Onu ve iş güç dolayısıyla kolay kolay göremediği Haluk’u çağırmış yemeğe. Beni
de davet etti. İçten içe bayağı sevindim bu teklife. Kabul ettim ve eve geç
geleceğime dair de annemlere telefon ettim.
Sonra bir baktım kapıdan Tansel girdi içeri. Sarıldık, öpüştük. Artık
iyice memleketine yerleşmiş ve orada işe başlamış. Biraz da Halide’den
bahsettik. Mektuplaştığımızı ve rahatının yerinde olduğunu söyledim. Fazla da
bir şey konuşmadık bu konuda. Ne de olsa kırıktı kalbi, çok deşmeye gelmezdi.
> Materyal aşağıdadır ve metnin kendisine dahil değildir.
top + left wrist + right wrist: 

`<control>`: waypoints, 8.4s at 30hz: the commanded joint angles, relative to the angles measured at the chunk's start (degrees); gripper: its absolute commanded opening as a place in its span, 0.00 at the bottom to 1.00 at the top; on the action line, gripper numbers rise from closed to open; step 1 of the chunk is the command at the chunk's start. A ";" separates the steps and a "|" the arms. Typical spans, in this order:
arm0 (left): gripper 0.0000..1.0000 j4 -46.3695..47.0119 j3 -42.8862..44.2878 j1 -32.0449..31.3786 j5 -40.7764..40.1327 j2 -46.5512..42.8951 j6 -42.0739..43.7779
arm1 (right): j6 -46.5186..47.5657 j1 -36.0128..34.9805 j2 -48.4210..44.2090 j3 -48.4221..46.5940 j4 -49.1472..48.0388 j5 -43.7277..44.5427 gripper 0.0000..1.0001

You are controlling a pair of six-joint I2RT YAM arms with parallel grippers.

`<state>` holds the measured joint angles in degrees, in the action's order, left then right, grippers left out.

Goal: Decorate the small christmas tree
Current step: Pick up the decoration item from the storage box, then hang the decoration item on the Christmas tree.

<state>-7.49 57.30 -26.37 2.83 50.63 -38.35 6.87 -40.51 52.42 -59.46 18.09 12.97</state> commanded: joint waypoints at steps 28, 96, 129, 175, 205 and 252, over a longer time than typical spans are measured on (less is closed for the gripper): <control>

Mesai bitince üç kişi taksi
çevirip Altan’ın evinin yolunu tuttuk. Eve vardığımızda, Haluk’u apartman
bahçesinde beklerken bulduk. Biraz erkence gelmiş. Geleceğimi bilmiyordu ama
beni görünce de şaşırmadı. Soğuk bir karşılama da yapmadı, gayet normaldi
tavırları. Eve girdik. Altan yemekleri hazırladı. Güzel bir sohbet eşliğinde
yedik yemeklerimizi.
Yemek bittiğinde bir ara mutfağa
yöneldim. Pencereden dışarıyı seyretmeye başladım. Birkaç dakika geçmişti ki
arkama dönüverdiğimde Haluk’la burun buruna geldim! Sinsice arkamdan dolanmış…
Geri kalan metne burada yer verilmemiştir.